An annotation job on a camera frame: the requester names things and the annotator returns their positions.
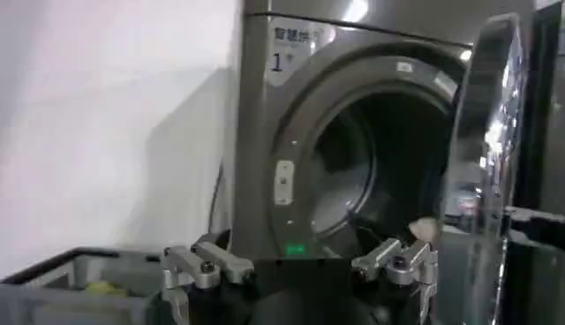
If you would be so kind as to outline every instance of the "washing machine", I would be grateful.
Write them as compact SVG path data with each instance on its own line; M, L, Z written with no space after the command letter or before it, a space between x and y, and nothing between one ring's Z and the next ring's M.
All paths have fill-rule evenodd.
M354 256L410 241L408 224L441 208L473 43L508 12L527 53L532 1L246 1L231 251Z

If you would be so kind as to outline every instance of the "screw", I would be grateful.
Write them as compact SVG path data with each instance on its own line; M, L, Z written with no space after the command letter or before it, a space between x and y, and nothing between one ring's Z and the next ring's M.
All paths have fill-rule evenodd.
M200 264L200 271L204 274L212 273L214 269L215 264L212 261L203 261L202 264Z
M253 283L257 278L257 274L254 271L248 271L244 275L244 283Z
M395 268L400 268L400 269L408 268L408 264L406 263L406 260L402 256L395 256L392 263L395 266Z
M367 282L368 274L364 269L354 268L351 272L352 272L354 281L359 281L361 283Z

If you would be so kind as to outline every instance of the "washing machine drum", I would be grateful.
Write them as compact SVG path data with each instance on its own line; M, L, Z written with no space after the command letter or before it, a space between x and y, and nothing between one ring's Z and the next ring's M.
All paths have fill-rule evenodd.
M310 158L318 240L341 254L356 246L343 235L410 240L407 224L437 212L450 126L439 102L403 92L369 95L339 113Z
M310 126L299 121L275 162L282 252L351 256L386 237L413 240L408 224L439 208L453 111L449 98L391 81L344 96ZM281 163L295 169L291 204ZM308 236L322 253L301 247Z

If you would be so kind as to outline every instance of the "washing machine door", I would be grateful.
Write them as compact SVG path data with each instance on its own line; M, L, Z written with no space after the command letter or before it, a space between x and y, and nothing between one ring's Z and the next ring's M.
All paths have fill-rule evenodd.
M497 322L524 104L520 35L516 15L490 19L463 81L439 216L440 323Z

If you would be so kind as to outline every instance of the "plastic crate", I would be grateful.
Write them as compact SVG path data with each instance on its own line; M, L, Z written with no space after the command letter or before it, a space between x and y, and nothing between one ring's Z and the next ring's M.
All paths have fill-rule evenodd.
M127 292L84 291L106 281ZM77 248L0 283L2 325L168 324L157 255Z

* [What you need to do]:
In the records above, how many lines contain the string "machine"? Only that number should be written.

* [Reply]:
3